<Back to Updates

Improving Data Handling in Hydrogen and Remix

October 3, 2023

At Shopify we spend a lot of time helping merchants build more performant web applications. More often than not, performance starts with how data is loaded onto each of your pages. In this post, we’ll dive into different strategies for loading and caching data. By getting these right, you can make your webpage faster and more user-friendly.

Let’s start off by creating a product detail page using Hydrogen. Hydrogen, built on Remix, uses loaders for server data queries. It also has a GraphQL client to request data from Shopify’s Storefront API:

Code Example


import {json} from '@shopify/remix-oxygen';
import {useLoaderData} from '@remix-run/react';

export async function loader({context}) {
  const {product} = await context.storefront.query(`#graphql
  {
    product(id: "gid://shopify/Product/7982905098262") {
      id
      title
      description
      featuredImage {
        id
        url
      }
    }
  }
  `);
  return json({product});
}

export default function () {
  const {product} = useLoaderData();
  return <section>
    <h1>{product.title}</h1>
    <p>{product.description}</p>
  </section>
}

GraphQL makes it easy for us to customize a query with everything we need for a page. So consider all that we might want on our page. We’ll obviously need basic product information like the title, description, a few images, and the price. But we’d also like to show at the bottom of the page a list of recommended products associated with the current one. We’d also like the page to render differently when the current product is already added to the cart. For example, instead of an “Add to Cart” button, we’ll render an “adjust quantity” component.

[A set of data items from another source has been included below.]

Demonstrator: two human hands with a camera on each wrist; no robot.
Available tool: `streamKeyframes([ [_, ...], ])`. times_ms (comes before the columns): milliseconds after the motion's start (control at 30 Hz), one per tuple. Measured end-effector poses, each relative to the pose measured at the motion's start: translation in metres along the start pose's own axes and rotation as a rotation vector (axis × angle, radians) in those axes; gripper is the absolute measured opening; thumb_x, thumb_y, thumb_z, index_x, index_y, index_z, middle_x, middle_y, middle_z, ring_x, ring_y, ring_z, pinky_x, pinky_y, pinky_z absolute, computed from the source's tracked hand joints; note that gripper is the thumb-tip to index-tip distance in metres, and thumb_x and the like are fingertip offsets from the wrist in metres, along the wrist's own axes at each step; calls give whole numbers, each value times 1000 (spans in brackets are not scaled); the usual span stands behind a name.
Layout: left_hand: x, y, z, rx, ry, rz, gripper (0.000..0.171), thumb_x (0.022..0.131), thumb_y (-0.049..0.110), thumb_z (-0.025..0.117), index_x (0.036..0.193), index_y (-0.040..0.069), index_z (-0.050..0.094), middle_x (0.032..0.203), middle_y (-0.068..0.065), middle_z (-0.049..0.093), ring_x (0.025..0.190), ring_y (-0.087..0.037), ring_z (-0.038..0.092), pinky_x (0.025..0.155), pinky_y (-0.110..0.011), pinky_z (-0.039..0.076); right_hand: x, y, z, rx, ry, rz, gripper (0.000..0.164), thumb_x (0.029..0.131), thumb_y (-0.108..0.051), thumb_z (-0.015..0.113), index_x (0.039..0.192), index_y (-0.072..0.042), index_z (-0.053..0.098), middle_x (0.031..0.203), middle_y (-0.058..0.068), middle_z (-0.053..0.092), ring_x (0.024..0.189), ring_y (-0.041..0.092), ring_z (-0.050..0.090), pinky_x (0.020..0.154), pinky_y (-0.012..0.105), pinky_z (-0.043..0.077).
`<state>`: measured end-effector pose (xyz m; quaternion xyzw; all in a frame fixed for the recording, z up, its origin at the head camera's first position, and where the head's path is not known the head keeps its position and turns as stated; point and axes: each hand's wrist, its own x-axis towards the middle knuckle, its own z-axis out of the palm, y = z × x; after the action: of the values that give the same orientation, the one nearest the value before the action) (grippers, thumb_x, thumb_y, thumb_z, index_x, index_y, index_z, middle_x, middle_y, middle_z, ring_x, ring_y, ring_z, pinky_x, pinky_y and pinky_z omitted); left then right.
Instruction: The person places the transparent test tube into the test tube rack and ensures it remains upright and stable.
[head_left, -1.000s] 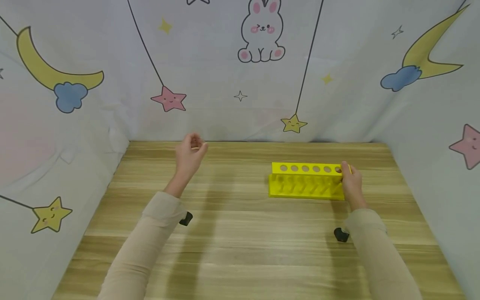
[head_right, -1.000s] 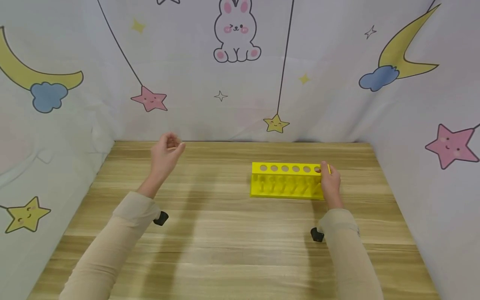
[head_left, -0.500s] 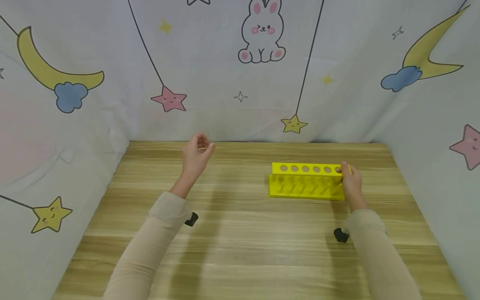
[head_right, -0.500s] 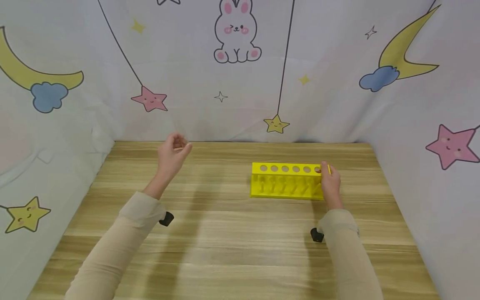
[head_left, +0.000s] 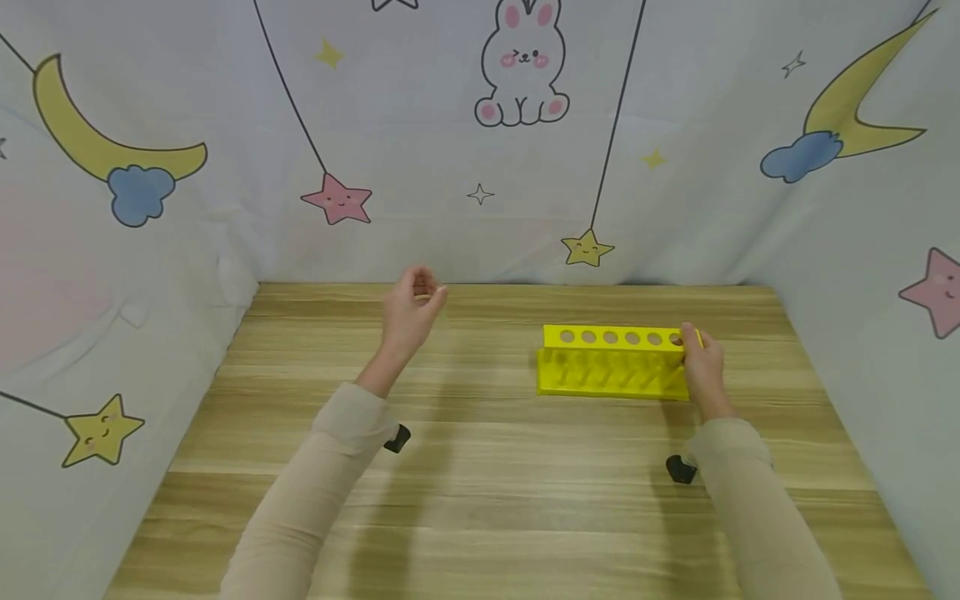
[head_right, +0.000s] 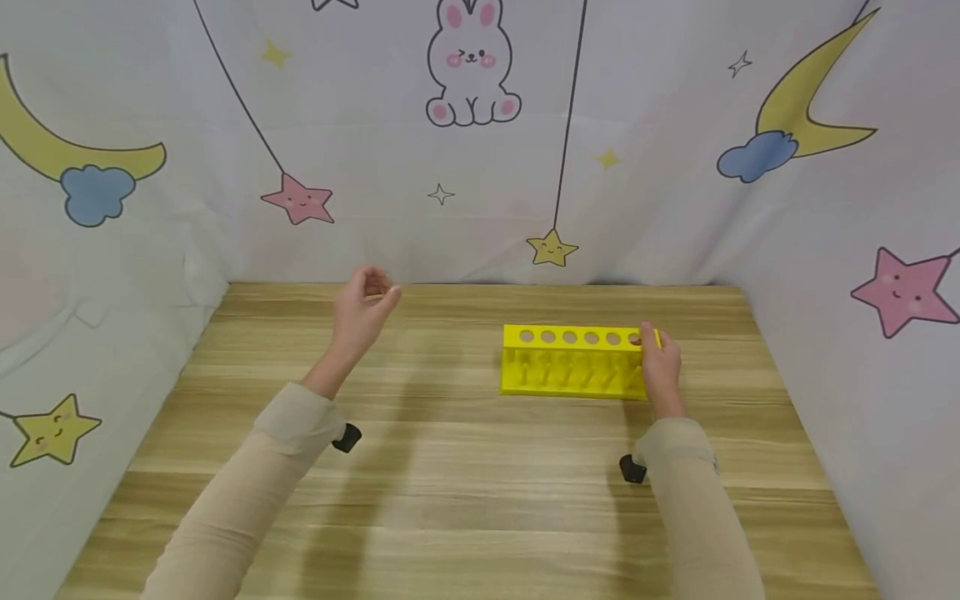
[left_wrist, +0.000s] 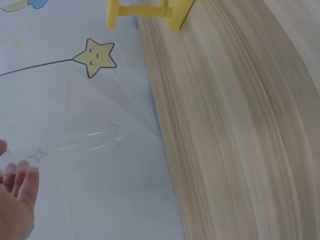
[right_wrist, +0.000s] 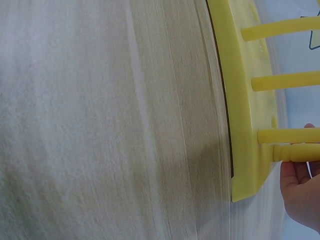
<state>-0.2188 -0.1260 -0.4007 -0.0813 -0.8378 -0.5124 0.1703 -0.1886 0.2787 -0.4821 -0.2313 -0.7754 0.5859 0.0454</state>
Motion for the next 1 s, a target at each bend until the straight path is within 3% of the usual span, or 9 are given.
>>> streamKeyframes([
  [233,-1,3,9,-23,2,30,25,80,10,62,97,-5,52,87,-14,59,82,-23,60,70,-32,54,-1,-1,-2,-3,-8,16,38,89,-50,37,85,-16,54,84,-10,44,70,6,39,61,13,37],
  [1000,-1,16,32,-113,-3,1,26,78,7,63,97,-7,52,88,-16,59,81,-24,60,70,-29,54,0,-2,0,26,22,25,34,87,-50,41,81,-19,53,79,-14,48,66,5,40,61,14,37],
])
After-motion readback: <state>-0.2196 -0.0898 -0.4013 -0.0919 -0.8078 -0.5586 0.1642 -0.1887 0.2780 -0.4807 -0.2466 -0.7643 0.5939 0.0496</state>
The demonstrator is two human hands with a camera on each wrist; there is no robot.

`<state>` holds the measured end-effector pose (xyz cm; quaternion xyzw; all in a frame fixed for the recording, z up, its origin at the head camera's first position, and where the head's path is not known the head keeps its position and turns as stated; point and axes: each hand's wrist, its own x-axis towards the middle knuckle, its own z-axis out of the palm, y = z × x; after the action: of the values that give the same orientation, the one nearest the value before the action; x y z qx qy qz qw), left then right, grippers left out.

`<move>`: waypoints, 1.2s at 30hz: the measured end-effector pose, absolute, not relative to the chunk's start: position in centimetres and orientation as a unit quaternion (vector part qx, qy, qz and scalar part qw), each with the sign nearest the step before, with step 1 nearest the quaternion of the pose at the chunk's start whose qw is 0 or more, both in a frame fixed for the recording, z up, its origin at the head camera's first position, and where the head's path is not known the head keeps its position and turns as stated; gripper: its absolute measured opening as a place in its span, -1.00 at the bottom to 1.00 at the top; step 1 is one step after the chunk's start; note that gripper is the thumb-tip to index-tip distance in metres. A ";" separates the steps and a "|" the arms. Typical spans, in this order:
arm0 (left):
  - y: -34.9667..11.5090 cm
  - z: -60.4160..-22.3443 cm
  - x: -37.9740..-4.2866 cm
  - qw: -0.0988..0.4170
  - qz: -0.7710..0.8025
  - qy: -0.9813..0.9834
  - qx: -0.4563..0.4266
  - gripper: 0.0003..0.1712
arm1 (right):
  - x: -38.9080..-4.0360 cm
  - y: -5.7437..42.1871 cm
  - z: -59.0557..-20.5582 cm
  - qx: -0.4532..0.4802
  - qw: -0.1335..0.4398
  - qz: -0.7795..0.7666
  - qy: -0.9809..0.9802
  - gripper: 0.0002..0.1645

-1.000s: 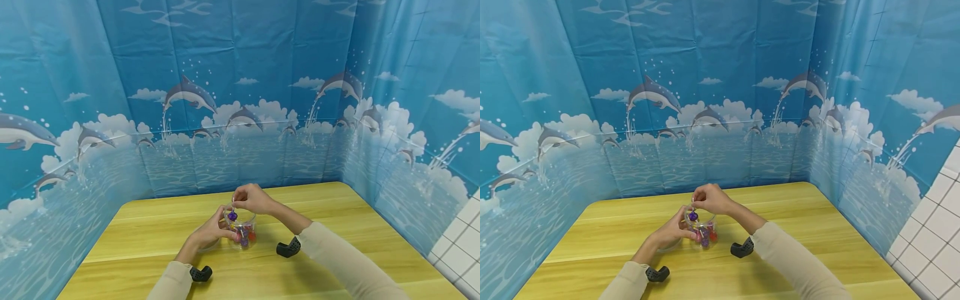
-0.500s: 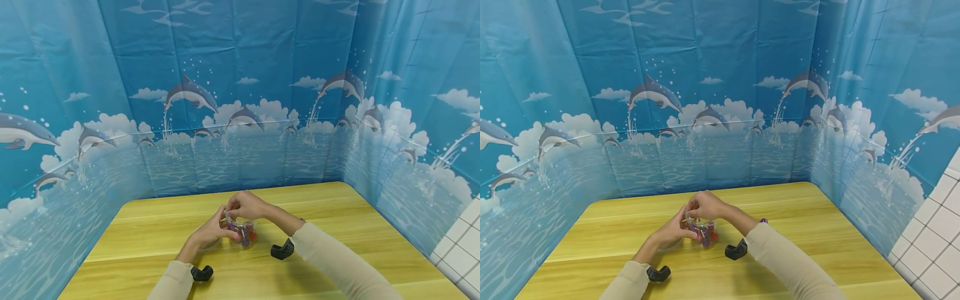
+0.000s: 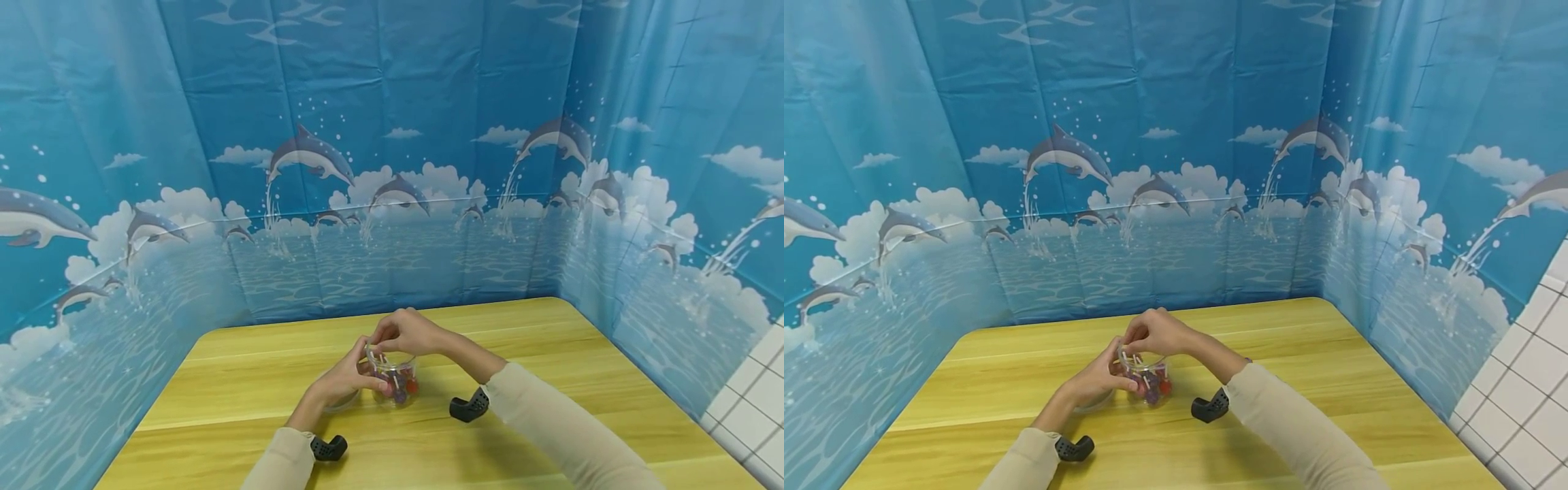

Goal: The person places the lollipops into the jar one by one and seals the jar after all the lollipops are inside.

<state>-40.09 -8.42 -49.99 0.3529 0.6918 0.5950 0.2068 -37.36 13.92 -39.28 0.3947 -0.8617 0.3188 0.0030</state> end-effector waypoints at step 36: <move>-8.4 -50.3 -40.0 0.201 0.598 0.698 0.340 -0.05 | -37.1 25.5 -40.8 0.286 0.023 0.347 -0.893 -0.89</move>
<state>-39.96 -8.42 -50.31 0.3399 0.6979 0.5976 0.2007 -37.08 25.50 -40.76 0.2862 -0.8929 0.3469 0.0230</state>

Putting this all together makes a query that is quite large, so for brevity I’ll use a shorthand:

Code Example


export async function loader({context}) {
  const {product} = await context.storefront.query(`#graphql
    /** Basic product information **/
    /** Product price and availability **/
    /** Product Recommendations **/
    /** Cart **/
  `);
  return json({product});
}

Not only does the query get quite large, but also we notice that the size of the response is large, and the subsequent query performance is less than what we’d prefer. To improve this, we often cache the requests, and we can do the same with ours:

Code Example


export async function loader({context}) {
  const {product} = await context.storefront.query(`#graphql
    /** Basic product information **/
    /** Product price and availability **/
    /** Product Recommendations **/
    /** Cart **/
  `, {cache: context.storefront.CacheLong()});
  return json({product});
}

Side-note: When you write queries with Hydrogen, we automatically add a default cache for you.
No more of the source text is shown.